Make virtual nursing consent part of the overall hospital consent process, Cox said. Patients must be made aware of audiovisual tools used in virtual nursing. At St. Luke’s, for instance, the camera is turned away from a patient until someone enters the screen, which is when the camera physically turns to face the patient. There’s also a chime sound to indicate virtual entering. These features help assure patients that they are not being watched 24/7.

UMMC also stresses the importance of patient education and consent.
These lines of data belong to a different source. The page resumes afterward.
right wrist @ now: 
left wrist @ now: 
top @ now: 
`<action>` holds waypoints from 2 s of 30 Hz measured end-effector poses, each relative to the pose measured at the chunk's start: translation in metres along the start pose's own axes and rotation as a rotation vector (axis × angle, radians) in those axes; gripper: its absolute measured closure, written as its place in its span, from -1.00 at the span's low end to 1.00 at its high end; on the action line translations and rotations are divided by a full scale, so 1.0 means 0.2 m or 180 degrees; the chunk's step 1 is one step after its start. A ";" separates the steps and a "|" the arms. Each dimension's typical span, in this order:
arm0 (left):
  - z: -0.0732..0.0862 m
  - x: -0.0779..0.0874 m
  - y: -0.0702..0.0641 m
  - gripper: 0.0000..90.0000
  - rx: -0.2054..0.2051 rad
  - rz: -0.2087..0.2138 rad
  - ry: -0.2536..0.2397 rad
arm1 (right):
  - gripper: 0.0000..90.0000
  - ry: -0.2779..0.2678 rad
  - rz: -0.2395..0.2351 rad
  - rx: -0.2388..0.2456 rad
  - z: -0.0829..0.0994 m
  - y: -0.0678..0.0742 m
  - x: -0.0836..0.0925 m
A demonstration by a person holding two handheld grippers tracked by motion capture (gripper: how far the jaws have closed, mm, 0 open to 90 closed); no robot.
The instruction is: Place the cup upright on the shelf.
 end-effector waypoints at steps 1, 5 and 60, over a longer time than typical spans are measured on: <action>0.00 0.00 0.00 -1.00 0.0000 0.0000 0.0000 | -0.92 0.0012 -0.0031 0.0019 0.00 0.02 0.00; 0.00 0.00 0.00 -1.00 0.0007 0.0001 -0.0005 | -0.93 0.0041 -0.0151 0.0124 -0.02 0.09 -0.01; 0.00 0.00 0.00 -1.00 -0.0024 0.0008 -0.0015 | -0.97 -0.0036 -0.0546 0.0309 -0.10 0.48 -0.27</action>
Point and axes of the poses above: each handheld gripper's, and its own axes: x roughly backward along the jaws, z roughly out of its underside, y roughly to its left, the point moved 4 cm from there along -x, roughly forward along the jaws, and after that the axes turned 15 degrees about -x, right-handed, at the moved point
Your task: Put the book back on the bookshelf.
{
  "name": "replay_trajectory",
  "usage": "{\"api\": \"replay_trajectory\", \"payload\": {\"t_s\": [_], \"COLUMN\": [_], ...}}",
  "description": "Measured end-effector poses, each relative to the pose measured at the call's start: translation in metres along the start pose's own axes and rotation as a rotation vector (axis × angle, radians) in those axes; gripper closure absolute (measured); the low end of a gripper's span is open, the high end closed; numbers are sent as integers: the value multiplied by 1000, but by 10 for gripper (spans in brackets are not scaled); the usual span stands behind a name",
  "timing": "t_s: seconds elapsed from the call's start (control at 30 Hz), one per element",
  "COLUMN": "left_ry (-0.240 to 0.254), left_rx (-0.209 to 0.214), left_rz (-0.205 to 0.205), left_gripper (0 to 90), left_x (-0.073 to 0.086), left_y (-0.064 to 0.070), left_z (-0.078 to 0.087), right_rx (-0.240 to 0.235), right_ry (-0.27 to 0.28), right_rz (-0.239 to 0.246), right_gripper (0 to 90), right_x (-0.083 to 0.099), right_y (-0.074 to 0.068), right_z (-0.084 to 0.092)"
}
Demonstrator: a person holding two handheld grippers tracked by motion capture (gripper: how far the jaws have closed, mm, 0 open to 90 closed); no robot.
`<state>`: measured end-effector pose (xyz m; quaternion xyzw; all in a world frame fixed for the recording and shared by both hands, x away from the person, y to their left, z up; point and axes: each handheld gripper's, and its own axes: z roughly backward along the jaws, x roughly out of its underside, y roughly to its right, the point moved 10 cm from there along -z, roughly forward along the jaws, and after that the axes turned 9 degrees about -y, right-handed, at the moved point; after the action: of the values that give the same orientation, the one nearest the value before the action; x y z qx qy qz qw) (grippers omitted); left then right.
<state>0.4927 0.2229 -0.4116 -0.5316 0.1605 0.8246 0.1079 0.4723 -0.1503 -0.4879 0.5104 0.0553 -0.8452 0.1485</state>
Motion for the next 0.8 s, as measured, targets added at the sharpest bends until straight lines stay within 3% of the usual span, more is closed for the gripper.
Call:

When nurses change shifts, patients are repeatedly informed about the program. “The nurse explains again, ‘I'm going to be coming in several times a day. I'll ask you if it’s OK before I turn my camera on,’ and over time, the patients become more comfortable with it,” Davis said.

EXPLORE: Clinical automation offers relief amid staff shortages and rising burnout.

5. Use Data to Improve Your Virtual Nursing Program

Patient feedback has been crucial to improving St. Luke’s virtual nursing program, Cox said. The organization found that patients who have a virtual nurse are more likely to rate their hospital experience as positive. The feedback has also contributed to changes in processes, such as altering evening hours to limit late-night virtual visits, since a glaring screen can disturb a patient’s rest.    

“Having that data, getting that data to units to get it to their bedside nurses to say, ‘Hey, this is something we've implemented. Here's how it’s serving us. Here is what the goal is. Are we reaching a goal or are we not? And here are some of the things that we're working on.’ Not only to make the life of the virtual nurse and our patients better, but also in the instances where the bedside nurses have to do these workloads, it's going to be better for them as well,” Cox said.

Though it’s a challenging approach, Cox recommended that health systems interested in implementing virtual nursing consider bringing on new units gradually rather than in one massive go-live. At St. Luke’s, adding a new unit to virtual nursing every two weeks within a span of several months allowed for better adoption.

“That was something that was really important to me, that we were able to keep taking that feedback and showing the nurses, we really care about your feedback. We want this to work for you. This isn’t something that we want to overlay on to your workload. We want it to work within your workflow. And so, that really helped us to do that,” Cox said.